Suzette BrawnerGeneral

Not long ago I saw my friend who manages about one hundred employees. We ended up in a discussion about the frustrations of being in charge and the challenges of getting everyone on the number-one-1504449same page when it comes to customer service. He said something that made me smile, then instantly frown.

“Beyond the “Give it all you’ve got!” and “Wow them!” pep talks, the one I find myself repeating lately is this: “Please focus on only one thing today. Just one. Don’t be an idiot, the rest is details”.

“Really?” I asked. “Why?”

He answered my question with a question.

“It’s puzzling to me. Are we becoming so dependent on technology we don’t think? Are problem solving and critical thinking skills fading because we Google everything or depend on someone else to come up with a solution?”

“Maybe,” I sighed.

He went on. “Most of those I work with have advanced degrees. I asked a guy something yesterday that only required a yes or no answer and he looked at me like it was a trick question. How can simple be so complicated? He had obviously forgotten the focus on one thing talk. What are we doing wrong?”

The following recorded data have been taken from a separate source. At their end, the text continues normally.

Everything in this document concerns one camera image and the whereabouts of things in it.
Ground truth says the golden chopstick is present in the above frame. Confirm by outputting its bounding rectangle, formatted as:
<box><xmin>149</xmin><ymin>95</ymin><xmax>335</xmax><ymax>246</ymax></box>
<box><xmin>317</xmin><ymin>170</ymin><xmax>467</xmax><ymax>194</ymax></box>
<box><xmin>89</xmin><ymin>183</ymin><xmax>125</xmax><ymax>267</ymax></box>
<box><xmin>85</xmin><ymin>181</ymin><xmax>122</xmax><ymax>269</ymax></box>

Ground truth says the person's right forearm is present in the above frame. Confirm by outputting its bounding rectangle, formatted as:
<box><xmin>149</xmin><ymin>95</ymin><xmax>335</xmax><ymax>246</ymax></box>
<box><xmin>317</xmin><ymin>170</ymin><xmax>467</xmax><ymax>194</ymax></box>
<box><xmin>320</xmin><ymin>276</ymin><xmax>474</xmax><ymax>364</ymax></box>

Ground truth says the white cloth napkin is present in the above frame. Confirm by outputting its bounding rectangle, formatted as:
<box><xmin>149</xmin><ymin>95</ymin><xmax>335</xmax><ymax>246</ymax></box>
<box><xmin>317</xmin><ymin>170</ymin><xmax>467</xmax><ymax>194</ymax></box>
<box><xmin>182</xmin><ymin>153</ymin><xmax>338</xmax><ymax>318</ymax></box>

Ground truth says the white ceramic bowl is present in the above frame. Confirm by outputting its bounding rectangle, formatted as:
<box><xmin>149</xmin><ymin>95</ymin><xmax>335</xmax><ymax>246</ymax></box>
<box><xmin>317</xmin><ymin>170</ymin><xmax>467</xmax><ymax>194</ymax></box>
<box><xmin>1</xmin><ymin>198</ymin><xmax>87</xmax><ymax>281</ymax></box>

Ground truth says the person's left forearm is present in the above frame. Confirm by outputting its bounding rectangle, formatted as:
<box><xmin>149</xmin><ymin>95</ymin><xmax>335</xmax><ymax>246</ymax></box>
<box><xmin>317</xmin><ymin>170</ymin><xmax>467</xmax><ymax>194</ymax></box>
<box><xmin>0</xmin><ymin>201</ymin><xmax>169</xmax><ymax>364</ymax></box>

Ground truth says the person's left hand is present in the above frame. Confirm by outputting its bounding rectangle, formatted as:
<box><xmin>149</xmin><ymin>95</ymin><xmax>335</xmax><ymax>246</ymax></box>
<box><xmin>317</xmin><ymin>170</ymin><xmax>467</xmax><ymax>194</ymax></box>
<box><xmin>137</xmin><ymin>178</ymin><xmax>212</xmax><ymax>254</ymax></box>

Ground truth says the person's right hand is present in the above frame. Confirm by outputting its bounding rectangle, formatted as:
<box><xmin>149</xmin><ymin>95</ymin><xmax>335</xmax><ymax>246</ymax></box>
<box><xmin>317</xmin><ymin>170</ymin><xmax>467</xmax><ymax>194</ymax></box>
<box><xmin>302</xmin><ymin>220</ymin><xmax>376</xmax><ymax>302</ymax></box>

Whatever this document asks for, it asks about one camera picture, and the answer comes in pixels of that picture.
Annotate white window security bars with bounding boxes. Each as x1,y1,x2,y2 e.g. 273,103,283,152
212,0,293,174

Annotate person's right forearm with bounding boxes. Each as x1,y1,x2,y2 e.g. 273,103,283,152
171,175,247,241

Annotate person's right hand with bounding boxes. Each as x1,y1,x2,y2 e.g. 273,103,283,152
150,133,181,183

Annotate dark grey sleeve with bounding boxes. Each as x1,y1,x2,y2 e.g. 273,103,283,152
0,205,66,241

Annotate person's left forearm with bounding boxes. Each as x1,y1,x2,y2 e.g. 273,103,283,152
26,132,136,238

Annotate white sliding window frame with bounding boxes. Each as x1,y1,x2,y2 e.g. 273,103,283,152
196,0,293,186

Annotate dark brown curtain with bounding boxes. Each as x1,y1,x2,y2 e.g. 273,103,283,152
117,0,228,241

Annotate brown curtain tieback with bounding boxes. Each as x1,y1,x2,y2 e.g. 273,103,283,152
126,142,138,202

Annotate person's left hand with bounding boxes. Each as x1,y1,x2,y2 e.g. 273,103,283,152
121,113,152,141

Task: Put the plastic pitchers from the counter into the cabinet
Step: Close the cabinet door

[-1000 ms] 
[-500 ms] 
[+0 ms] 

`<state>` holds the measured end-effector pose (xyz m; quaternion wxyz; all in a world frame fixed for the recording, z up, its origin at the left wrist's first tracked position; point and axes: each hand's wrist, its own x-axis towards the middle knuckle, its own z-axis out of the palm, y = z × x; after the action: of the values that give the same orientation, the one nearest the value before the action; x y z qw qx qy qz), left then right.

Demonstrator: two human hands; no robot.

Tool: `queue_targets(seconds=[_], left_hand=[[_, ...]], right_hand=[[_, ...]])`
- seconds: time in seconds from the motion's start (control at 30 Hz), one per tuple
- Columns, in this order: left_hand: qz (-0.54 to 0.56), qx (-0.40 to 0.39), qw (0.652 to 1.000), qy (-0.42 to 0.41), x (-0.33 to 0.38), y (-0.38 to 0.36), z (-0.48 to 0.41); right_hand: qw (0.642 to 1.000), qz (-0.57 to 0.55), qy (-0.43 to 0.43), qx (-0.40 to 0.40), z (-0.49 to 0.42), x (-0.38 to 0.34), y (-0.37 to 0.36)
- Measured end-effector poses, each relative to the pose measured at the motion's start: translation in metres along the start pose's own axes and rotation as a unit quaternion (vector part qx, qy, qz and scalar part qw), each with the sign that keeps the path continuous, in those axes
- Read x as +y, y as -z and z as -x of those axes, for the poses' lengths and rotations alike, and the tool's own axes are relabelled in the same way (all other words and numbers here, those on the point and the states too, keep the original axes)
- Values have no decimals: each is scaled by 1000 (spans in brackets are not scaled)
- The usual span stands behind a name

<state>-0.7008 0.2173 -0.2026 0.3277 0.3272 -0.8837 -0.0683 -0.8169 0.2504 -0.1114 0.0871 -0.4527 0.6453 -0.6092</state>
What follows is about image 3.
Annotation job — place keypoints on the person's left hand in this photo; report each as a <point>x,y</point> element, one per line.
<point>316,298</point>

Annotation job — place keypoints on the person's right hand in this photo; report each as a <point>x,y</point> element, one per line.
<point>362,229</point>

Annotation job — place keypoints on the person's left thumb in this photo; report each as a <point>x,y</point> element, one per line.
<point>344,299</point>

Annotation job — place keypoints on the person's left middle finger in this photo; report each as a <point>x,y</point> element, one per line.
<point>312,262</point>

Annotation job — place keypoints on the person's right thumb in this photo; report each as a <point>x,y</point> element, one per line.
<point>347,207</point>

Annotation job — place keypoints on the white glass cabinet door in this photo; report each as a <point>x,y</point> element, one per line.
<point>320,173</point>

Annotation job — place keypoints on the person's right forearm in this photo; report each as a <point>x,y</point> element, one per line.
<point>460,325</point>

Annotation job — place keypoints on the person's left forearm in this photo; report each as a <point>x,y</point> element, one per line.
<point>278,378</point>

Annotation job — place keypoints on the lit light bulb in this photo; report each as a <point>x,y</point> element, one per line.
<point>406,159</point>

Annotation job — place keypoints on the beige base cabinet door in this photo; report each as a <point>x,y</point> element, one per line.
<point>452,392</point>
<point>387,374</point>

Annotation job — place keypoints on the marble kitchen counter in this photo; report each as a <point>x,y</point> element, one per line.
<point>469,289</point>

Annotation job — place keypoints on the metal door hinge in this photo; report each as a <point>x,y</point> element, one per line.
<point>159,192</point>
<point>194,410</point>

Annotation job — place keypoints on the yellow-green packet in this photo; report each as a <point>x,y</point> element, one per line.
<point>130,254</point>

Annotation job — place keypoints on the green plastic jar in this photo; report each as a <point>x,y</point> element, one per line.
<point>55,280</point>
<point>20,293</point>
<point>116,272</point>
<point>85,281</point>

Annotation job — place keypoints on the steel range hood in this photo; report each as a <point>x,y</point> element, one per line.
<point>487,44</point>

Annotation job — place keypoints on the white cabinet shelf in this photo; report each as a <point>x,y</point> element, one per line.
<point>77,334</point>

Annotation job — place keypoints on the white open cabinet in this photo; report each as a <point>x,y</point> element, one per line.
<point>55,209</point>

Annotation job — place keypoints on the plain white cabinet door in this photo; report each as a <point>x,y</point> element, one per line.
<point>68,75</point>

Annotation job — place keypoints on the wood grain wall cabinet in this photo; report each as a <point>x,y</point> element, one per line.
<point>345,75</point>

Ralph Waldo Emerson once said, “Common sense is genius dressed in its working clothes.” A lot of common sense is learned from starts and fails and, sometimes, hard work and mistakes. Are we afraid of trying or have we just gotten lazy? Or are we so busy we just don’t want to slow down for a minute to think?

I remember yelling, “Turn around! Turn around!” watching the Three Stooges when I was a kid. The answers to most of their crazy problems were usually right behind them, but they would never turn around. When they finally did, everyone laughed because Mo, Larry, and Curley were ignoring the obvious. They desperately needed the “one thing” talk.

I wish I could say I haven’t done any Stooges type things in my life; being oblivious, making dumb choices or running into doors. But I can’t. Honestly none of us can. However, for me, mistakes are usually the best teachers.

So here’s what I’ve learned from my friend, Ralph Waldo Emerson, and The Three Stooges: behind the smile of every hard working person is a pile of common sense, always look behind you because the obvious is probably standing right there, and remember that One Thing … The rest is just details.